Near‐Perfect Standard Ternary Inverter Based on MoTe2 Homojunction Anti‐Ambipolar Transistor

Abstract Ternary inverters offer a promising solution to enhance information processing density and efficiency while reducing system complexity, addressing energy density limitations in complementary metal‐oxide‐semiconductor technology in the post‐Moore era. Among these, the standard ternary inverter (STI) is particularly appealing due to its symmetry and reliability in ternary logic operations, though its fabrication remains challenging. Here, a controllable and process‐compatible doping technique is reported that combines rapid thermal annealing with h‐BN‐assisted ultraviolet photoinduced doping to achieve area‐selective p‐type and n‐type doping on a single MoTe 2 flake. This approach enables the fabrication of high‐performance anti‐ambipolar transistors (AATs) and unipolar p‐type field‐effect transistors (FETs) based on MoTe 2 homojunctions. By achieving near‐perfect conductance matching between connected AATs and p‐type FETs, an STI with a highly uniform staircase transfer characteristic and an intermediate state width of precisely one‐third of the input voltage range is demonstrated.
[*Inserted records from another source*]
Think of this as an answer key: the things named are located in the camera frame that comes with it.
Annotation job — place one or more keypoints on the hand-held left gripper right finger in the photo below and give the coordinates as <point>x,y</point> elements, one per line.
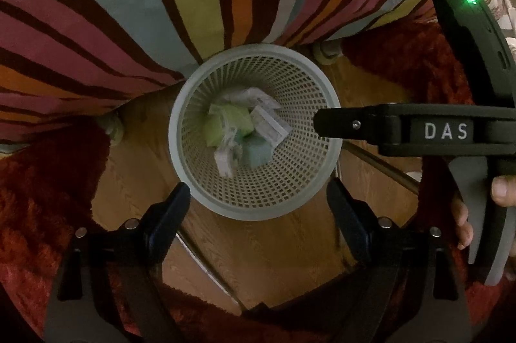
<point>346,210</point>

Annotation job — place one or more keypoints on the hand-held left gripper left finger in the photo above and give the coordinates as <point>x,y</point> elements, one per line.
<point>173,206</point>

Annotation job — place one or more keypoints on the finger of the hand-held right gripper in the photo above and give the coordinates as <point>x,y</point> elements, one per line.
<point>342,122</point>

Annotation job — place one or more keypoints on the grey mesh wastebasket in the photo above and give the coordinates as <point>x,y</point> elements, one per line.
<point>290,186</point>

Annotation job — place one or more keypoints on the small white box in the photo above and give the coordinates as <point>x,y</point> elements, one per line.
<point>271,125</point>

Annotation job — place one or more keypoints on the clear plastic wrapper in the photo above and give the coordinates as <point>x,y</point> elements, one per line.
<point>226,157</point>

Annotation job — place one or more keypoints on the teal and white box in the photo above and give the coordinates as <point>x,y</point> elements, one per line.
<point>256,154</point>

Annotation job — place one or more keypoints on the white plastic packet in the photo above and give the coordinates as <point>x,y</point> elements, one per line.
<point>250,98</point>

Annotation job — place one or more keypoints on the person's right hand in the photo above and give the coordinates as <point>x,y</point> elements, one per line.
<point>506,192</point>

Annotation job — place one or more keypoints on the round bed foot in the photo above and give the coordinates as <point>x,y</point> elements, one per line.
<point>114,129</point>
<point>327,53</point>

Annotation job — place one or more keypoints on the metal floor strip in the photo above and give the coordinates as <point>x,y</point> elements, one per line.
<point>209,266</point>

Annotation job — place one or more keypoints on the red shaggy rug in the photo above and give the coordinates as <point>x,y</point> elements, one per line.
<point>36,206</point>

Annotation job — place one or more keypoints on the striped bedspread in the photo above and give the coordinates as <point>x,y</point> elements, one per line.
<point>121,4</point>

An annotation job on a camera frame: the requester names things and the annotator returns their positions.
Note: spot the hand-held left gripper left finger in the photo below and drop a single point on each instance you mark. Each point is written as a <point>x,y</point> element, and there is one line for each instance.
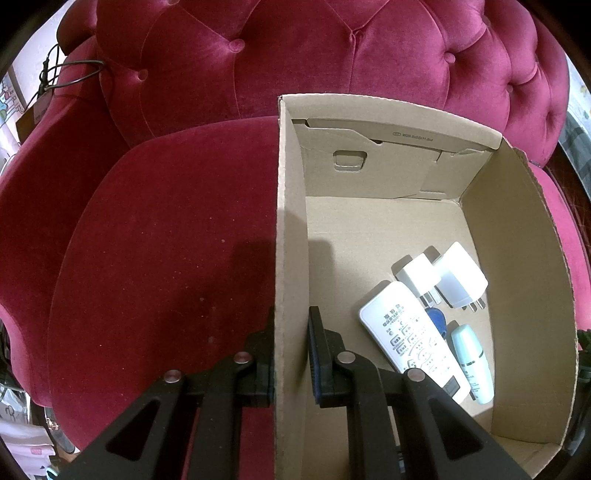
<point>258,364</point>

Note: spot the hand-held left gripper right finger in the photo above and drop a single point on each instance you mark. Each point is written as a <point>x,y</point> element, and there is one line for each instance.
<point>315,357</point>

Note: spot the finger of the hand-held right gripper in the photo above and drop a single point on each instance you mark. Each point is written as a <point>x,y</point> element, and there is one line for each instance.
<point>585,346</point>

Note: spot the white remote control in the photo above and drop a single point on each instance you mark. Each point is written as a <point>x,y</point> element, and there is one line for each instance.
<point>397,318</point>

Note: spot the pale teal bottle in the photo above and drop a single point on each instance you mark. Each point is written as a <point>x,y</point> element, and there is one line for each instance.
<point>471,360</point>

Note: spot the blue key fob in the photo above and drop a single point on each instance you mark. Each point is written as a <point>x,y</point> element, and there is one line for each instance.
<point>436,318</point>

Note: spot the white charger plug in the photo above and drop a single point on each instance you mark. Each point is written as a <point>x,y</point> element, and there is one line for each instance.
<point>418,274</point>
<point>461,277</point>

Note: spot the brown cardboard box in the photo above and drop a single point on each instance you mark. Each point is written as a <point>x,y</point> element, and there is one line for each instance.
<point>369,221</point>

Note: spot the red velvet tufted armchair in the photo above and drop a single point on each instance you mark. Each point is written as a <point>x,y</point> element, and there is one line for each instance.
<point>161,254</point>

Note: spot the pink printed bag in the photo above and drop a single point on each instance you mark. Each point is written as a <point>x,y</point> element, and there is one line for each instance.
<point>23,443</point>

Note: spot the brown tag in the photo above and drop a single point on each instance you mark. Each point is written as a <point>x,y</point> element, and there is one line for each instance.
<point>34,115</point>

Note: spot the cartoon printed curtain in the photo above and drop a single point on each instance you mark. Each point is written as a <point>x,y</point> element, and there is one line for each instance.
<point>11,106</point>

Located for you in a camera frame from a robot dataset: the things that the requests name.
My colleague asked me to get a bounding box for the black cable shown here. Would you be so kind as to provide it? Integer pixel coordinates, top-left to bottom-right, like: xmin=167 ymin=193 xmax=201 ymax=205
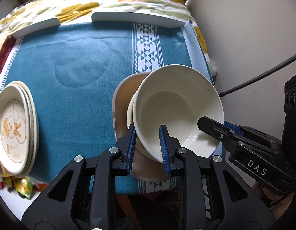
xmin=219 ymin=53 xmax=296 ymax=99

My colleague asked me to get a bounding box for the red patterned cloth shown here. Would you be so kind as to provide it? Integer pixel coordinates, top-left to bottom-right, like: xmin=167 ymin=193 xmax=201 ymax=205
xmin=0 ymin=35 xmax=21 ymax=96

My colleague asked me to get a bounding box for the orange snack packet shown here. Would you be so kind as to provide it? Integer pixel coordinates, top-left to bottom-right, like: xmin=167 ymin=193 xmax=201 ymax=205
xmin=34 ymin=182 xmax=49 ymax=192

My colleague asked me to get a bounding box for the white bowl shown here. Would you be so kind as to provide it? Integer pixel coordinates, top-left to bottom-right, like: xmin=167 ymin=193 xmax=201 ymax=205
xmin=132 ymin=64 xmax=223 ymax=159
xmin=127 ymin=92 xmax=163 ymax=162

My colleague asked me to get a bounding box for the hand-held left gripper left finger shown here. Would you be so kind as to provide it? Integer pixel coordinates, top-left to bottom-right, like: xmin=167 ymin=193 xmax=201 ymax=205
xmin=21 ymin=124 xmax=137 ymax=230

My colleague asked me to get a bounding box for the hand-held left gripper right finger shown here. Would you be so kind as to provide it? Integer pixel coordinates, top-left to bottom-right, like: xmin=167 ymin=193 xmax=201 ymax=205
xmin=158 ymin=125 xmax=275 ymax=230

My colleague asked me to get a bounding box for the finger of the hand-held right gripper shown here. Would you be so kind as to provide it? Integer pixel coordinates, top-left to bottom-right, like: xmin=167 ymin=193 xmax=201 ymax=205
xmin=197 ymin=116 xmax=240 ymax=153
xmin=223 ymin=122 xmax=254 ymax=137

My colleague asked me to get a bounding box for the yellow green snack packet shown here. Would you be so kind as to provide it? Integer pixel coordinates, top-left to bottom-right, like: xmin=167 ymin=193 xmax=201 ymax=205
xmin=10 ymin=176 xmax=35 ymax=199

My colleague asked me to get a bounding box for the stack of white duck plates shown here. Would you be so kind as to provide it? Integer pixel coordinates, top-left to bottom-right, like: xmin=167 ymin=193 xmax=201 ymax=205
xmin=0 ymin=81 xmax=40 ymax=176

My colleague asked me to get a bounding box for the duck print plate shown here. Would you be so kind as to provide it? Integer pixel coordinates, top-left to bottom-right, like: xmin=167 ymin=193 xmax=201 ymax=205
xmin=0 ymin=85 xmax=31 ymax=175

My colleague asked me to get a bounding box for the teal patterned blanket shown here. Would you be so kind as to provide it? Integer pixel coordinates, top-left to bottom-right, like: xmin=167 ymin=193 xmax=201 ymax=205
xmin=0 ymin=20 xmax=227 ymax=194

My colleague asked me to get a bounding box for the long white tray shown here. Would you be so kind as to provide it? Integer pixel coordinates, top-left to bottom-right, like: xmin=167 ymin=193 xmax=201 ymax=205
xmin=92 ymin=11 xmax=193 ymax=28
xmin=10 ymin=18 xmax=61 ymax=40

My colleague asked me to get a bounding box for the brown plate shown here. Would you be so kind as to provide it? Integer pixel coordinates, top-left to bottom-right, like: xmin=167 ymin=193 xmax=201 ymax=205
xmin=112 ymin=72 xmax=173 ymax=182

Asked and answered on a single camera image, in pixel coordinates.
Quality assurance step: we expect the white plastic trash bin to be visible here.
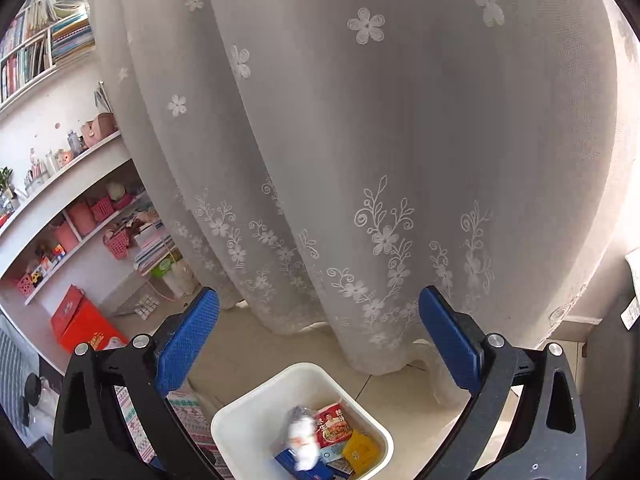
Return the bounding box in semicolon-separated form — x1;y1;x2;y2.
210;362;395;480

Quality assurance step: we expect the green and white box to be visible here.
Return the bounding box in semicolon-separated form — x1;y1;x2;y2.
150;255;196;298

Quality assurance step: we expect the yellow sachet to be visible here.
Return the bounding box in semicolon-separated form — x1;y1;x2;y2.
342;430;380;475

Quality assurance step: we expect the row of books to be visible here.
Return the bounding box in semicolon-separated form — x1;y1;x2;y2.
0;0;96;103

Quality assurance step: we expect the red cardboard box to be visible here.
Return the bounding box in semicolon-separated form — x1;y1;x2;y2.
50;285;128;356

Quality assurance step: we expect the red food packet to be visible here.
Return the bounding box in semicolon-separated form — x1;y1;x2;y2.
314;402;353;448

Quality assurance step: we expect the pink handbag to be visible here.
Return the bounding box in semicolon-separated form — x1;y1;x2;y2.
82;112;118;148

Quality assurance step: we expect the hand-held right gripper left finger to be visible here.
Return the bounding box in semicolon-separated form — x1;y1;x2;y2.
52;287;236;480

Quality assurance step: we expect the dark blue packet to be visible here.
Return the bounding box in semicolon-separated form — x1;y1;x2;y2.
274;447;356;480

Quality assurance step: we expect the stack of notebooks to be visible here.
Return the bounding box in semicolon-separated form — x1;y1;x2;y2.
132;230;176;276

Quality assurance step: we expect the white floral lace curtain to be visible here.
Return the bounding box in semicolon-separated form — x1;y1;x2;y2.
82;0;640;406

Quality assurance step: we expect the checkered white tile board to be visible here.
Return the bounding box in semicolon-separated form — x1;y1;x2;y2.
132;292;160;321

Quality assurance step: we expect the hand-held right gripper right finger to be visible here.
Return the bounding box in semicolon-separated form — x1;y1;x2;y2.
415;285;588;480

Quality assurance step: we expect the clear plastic bottle white cap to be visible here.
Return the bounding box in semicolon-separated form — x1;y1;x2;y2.
285;405;323;471

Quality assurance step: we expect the patterned woven tablecloth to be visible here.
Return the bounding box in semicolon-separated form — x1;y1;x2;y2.
114;385;231;480

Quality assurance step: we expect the black round object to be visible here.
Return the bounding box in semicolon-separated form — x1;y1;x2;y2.
20;372;43;406

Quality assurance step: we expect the dark chair with white tag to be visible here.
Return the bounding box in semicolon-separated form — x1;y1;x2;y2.
585;280;640;480

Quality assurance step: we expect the white wall shelf unit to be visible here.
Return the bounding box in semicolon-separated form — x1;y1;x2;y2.
0;0;166;311

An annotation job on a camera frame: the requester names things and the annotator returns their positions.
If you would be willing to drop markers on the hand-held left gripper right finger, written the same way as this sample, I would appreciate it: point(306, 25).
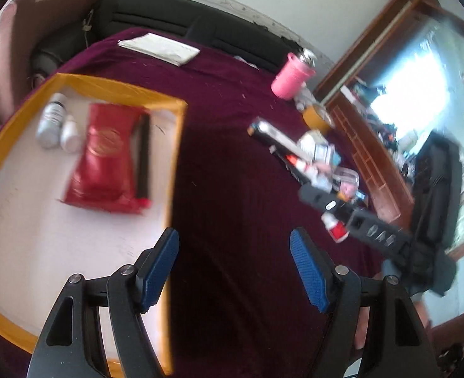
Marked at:
point(308, 271)

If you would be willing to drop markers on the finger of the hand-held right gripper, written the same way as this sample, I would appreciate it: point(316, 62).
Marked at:
point(373, 230)

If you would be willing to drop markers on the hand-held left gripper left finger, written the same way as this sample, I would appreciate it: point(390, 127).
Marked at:
point(159, 269)

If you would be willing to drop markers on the red white tube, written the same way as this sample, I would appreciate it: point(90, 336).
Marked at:
point(336, 230)

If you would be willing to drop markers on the yellow-edged white tray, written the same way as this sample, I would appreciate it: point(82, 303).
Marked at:
point(39, 224)

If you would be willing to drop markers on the pile of small packets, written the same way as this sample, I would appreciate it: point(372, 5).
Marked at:
point(326, 157)

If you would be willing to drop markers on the black long box red end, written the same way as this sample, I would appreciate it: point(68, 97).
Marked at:
point(143, 157)

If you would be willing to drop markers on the maroon blanket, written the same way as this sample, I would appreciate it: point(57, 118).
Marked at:
point(232, 165)

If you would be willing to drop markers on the red pouch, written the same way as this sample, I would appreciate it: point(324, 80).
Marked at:
point(102, 153)

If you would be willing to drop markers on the yellow tape roll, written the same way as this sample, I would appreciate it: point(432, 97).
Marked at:
point(312, 116)

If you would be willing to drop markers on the black slim box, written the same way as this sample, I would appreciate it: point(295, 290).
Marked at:
point(271, 136)

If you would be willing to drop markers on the small white bottle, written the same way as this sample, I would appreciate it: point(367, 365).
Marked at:
point(70, 134)

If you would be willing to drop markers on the pink tumbler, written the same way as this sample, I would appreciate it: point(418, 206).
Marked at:
point(291, 76)

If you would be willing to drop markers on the grey bottle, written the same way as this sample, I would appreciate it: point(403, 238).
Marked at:
point(50, 122)

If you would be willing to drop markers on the folded white paper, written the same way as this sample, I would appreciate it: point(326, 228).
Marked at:
point(157, 47)

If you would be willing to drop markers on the black sofa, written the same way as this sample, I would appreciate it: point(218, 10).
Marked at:
point(157, 12)

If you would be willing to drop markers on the wooden door frame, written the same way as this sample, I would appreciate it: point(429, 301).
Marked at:
point(373, 157)

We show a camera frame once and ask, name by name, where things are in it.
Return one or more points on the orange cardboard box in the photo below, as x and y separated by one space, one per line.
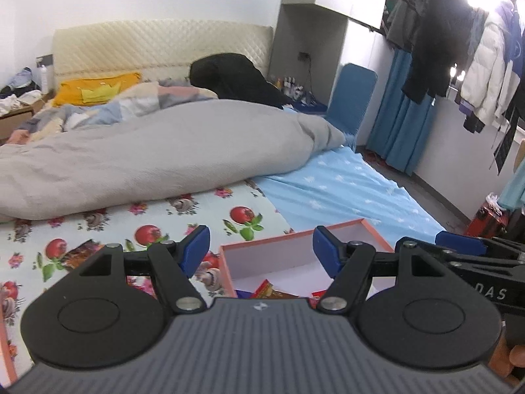
279 262

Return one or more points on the grey wall switch panel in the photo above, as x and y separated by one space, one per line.
44 60

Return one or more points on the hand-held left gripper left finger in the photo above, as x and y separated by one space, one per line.
197 248

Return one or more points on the patchwork quilt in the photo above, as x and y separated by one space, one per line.
123 106

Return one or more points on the pile of red snack packets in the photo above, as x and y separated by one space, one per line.
270 291

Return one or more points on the grey hanging coat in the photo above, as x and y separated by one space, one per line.
406 16

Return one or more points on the blue chair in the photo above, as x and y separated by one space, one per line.
352 98

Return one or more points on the person's right hand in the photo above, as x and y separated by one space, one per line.
517 355

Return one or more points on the white bottle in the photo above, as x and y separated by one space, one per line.
44 80

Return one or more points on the fruit printed mat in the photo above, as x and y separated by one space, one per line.
123 221

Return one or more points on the black hanging jacket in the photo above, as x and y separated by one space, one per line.
443 41

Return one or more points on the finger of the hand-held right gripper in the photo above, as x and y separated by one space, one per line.
459 243

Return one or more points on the cluster of small bottles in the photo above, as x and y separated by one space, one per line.
291 84

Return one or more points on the blue curtain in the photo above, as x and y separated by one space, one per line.
402 123

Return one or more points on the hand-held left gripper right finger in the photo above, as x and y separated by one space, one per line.
327 250

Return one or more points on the pile of clothes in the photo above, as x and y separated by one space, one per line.
18 86

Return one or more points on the grey duvet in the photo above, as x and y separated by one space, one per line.
164 152

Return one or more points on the black coat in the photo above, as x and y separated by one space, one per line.
233 74

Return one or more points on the cream quilted headboard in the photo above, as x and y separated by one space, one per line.
164 45

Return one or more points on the orange box lid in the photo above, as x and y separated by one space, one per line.
5 357

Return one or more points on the yellow pillow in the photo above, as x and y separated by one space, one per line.
74 90

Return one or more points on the white hanging jacket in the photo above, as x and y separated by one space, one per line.
488 61

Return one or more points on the brown snack packet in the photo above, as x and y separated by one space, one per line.
82 256

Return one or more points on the red box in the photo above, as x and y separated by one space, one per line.
486 221

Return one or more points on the wall power socket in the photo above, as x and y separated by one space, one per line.
304 56

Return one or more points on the blue star bed sheet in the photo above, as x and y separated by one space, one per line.
348 188

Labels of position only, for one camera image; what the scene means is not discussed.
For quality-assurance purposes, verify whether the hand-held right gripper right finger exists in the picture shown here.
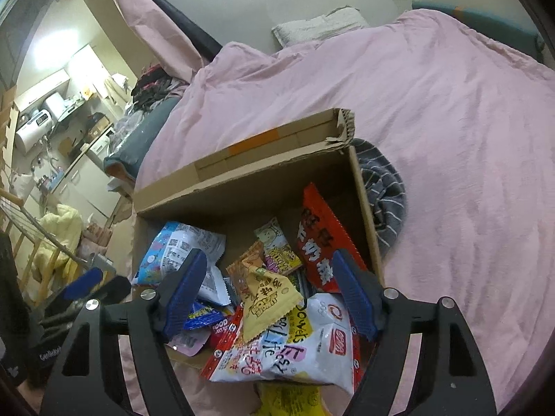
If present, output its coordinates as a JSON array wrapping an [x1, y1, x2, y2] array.
[[332, 249, 497, 416]]

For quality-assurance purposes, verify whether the teal cushion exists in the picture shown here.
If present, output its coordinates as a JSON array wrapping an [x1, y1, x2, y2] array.
[[411, 0, 546, 62]]

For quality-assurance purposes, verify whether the white fluffy pillow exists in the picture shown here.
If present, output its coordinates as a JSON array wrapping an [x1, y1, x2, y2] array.
[[272, 6, 370, 48]]

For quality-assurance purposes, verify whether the pink and white snack packet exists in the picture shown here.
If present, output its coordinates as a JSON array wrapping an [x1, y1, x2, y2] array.
[[167, 328, 210, 355]]

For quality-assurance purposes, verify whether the white water heater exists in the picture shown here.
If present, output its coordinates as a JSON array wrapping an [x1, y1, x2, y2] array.
[[15, 128, 58, 162]]

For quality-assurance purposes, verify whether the pink bed blanket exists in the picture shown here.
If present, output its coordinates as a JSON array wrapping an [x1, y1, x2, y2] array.
[[117, 9, 553, 416]]

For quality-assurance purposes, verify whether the dark bed headboard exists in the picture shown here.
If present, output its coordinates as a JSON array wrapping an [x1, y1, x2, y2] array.
[[115, 0, 224, 59]]

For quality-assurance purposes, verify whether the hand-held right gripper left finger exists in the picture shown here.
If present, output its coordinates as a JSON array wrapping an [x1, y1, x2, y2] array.
[[39, 249, 209, 416]]

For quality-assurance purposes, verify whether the wooden drying rack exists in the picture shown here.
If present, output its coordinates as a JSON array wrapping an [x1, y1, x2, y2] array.
[[0, 182, 89, 306]]

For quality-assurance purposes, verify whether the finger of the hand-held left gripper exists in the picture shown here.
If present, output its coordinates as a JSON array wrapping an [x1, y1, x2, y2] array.
[[41, 275, 132, 328], [58, 267, 105, 303]]

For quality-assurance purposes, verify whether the small red snack packet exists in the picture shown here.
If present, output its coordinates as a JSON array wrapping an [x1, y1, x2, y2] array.
[[210, 307, 244, 351]]

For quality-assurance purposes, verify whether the grey striped cloth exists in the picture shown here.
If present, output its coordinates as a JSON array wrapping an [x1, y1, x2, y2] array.
[[350, 138, 408, 255]]

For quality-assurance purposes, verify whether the brown cardboard box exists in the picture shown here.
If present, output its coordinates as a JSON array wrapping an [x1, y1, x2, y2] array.
[[130, 107, 386, 371]]

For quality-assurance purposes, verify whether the orange-brown snack packet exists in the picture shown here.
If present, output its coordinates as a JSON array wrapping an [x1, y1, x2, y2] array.
[[225, 243, 266, 296]]

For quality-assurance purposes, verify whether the pile of dark clothes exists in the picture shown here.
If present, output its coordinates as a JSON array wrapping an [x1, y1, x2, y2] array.
[[130, 64, 189, 110]]

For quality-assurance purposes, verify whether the large white red-edged snack bag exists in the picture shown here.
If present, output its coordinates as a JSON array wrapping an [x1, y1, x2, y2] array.
[[200, 292, 364, 396]]

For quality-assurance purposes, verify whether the white kitchen cabinet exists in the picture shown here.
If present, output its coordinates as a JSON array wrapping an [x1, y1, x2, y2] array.
[[24, 151, 131, 228]]

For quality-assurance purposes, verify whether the pink pillow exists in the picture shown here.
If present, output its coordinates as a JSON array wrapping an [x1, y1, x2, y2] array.
[[101, 0, 204, 84]]

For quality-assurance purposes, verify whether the pale yellow cloth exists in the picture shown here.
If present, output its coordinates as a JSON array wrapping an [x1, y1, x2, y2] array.
[[32, 203, 84, 284]]

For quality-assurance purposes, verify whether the beige cartoon snack packet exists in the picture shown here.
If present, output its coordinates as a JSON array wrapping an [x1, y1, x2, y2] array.
[[254, 217, 304, 276]]

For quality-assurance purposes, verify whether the dark green snack packet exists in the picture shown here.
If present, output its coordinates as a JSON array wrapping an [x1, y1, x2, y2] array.
[[285, 270, 314, 301]]

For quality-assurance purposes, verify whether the cream yellow snack packet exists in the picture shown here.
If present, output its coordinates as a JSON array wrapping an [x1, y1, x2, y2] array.
[[240, 264, 305, 344]]

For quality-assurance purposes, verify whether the red snack bag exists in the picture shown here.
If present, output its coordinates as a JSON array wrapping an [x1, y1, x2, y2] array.
[[296, 183, 370, 294]]

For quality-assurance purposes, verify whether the yellow snack bag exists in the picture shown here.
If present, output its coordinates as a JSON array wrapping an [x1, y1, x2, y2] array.
[[254, 380, 331, 416]]

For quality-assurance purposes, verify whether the grey pillow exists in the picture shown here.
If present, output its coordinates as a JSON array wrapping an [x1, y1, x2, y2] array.
[[103, 95, 183, 179]]

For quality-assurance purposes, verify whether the blue and white snack packet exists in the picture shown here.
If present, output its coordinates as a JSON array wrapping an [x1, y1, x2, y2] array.
[[132, 221, 231, 307]]

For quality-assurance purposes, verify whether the white wall cabinet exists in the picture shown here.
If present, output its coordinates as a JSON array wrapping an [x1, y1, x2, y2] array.
[[18, 69, 71, 107]]

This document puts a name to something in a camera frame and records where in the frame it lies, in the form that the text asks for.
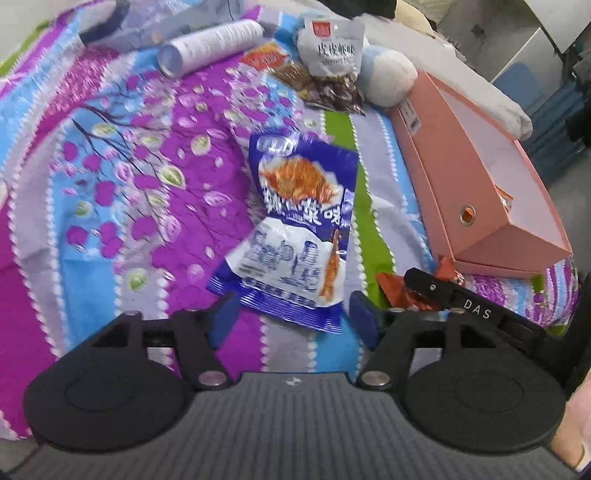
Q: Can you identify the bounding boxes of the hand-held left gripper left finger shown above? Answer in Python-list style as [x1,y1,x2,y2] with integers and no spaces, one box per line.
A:
[76,291,241,389]

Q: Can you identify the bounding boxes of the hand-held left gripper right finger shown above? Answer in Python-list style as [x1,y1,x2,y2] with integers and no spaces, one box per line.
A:
[348,291,513,389]

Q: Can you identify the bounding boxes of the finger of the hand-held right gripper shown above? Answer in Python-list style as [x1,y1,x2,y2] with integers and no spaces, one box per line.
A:
[404,268,462,311]

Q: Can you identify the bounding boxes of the red-orange snack packet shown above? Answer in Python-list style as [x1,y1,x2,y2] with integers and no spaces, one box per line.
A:
[375,255,462,311]

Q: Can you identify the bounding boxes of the blue and white snack packet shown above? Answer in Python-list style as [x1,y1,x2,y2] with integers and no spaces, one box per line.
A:
[205,133,360,334]

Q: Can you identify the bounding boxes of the pink cardboard box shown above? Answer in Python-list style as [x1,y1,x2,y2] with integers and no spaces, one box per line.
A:
[388,69,573,280]

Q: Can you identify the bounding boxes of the white plush toy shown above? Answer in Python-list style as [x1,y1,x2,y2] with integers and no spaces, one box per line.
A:
[358,34,419,108]

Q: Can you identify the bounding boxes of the grey snack packet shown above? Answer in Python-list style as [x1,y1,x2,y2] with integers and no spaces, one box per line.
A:
[297,15,366,78]

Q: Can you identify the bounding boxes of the orange red-label snack packet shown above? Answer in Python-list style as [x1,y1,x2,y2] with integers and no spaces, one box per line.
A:
[241,42,289,71]

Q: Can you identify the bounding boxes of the person's right hand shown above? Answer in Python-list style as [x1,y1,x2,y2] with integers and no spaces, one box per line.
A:
[551,376,591,472]

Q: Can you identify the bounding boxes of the blue curtain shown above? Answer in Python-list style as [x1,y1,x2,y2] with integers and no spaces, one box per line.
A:
[526,78,591,185]

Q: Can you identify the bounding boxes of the grey duvet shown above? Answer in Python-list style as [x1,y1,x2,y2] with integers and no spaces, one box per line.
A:
[443,37,534,141]

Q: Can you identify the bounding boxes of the floral striped bed sheet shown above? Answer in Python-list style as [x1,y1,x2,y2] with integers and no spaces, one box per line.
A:
[0,0,580,441]

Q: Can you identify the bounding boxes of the dark snack packet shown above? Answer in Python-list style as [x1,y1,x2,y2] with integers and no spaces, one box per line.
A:
[272,62,366,116]

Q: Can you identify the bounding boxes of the blue padded board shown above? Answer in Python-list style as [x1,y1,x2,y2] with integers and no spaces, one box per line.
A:
[492,61,546,109]

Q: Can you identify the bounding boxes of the dark hanging clothes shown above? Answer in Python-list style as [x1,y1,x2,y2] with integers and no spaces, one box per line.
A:
[570,44,591,144]

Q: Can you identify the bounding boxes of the cream quilted headboard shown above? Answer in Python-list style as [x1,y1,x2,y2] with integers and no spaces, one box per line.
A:
[397,0,451,35]

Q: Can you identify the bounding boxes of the white cylindrical bottle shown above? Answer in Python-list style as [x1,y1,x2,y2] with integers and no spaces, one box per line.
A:
[157,19,265,78]

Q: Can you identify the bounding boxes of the white cabinet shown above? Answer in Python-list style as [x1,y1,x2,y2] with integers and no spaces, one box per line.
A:
[480,0,591,86]

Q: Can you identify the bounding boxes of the clear plastic bag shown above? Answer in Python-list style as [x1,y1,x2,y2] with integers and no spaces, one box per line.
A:
[76,0,245,49]
The AATs also exhibit a peak‐to‐valley ratio exceeding 10 3 , rapid transconductance reversal, and tunable peak positions, enabling the development of high‐performance frequency doublers without additional voltage bias. This study presents a novel doping strategy for efficient STI and multifunctional device fabrication, advancing the development of next‐generation electronic technologies.